The message lately, judging by the two cards I’ve most recently found, seems to be something about highly accomplished Latin players who seem to have a lower general historical profile than they deserve. First it was long-time effective reliever Roberto Hernandez. Now it’s Pedro Guerrero. Judging by the statistic of OPS+, which in adjusting for historical context is the most accurate single measure of a player’s relative worth as a hitter, Pedro Guerrero was a more potent offensive force throughout his career than, among many others, George Brett, Al Simmons, Ken Griffey, Jr., David Ortiz, and Joe Morgan. He didn’t stick around long enough to rack up Hall of Fame-caliber career counting stats such as home runs and hits, and he also had an iron glove at all of the many fielding positions where teams tried to hide him. But he could hit like few have.
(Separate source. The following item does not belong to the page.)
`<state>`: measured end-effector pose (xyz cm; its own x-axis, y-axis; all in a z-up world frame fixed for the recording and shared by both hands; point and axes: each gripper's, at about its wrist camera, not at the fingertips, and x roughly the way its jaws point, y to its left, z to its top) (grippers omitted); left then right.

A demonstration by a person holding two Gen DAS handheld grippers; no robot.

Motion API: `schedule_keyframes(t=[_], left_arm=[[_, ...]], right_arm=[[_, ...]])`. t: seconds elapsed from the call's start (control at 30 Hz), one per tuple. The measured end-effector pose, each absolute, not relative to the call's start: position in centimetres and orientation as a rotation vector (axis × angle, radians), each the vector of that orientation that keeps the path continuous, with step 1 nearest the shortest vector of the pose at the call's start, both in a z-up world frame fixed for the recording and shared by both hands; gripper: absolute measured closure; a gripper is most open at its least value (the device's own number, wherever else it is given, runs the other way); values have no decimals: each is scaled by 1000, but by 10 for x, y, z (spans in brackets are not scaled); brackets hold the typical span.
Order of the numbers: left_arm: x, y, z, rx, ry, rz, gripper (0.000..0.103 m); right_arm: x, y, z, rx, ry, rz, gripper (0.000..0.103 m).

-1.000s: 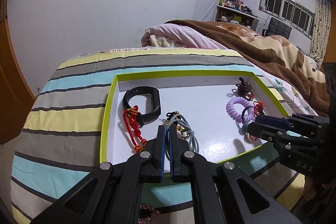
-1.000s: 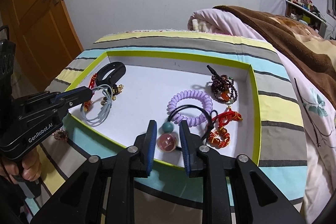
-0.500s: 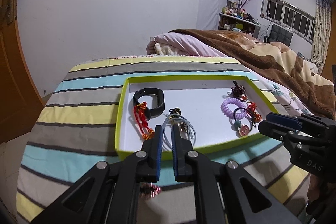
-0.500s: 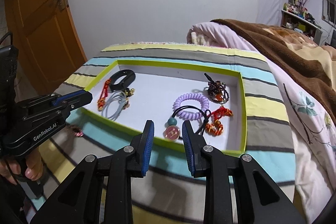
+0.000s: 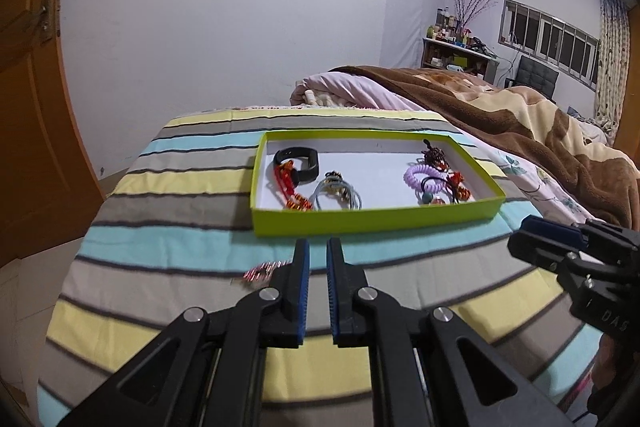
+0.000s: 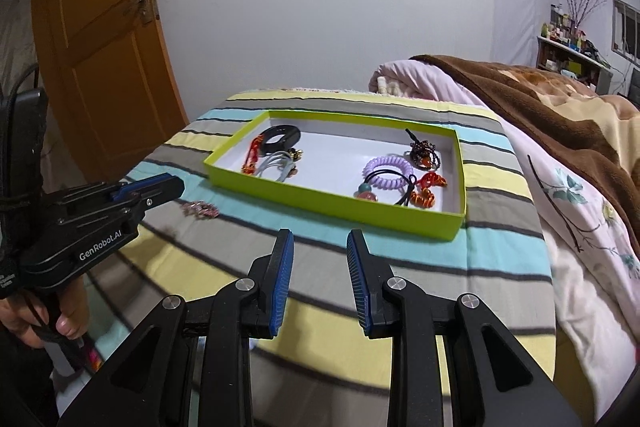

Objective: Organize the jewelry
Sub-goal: 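Move both tools back toward the rose-gold hair clip and blue coil hair tie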

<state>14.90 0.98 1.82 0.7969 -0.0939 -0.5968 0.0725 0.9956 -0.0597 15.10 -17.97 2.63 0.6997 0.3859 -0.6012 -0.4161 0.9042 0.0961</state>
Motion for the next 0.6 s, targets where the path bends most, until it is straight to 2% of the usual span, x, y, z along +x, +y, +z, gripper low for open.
schedule_keyframes(t=[0.6], left_arm=[[82,26,12,-68,636,-44,94]], right_arm=[[96,-178,21,-48,661,468,75]])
I don’t know how this could relate to my own life, but I do know that in the moments after I find a card on the ground I feel lucky. It’s a buzzing feeling in my head and limbs, like I just connected with a pitch. Yesterday I had been rushing to catch the bus up Western to start my long commute to work, but with the card the moment opened up a little. I started looking everywhere for more treasures where before I hadn’t really been looking at anything. I hadn’t been listening. I hadn’t been anything. For a second I could see. Next time I hear footsteps behind me, I’ll try to remember this feeling.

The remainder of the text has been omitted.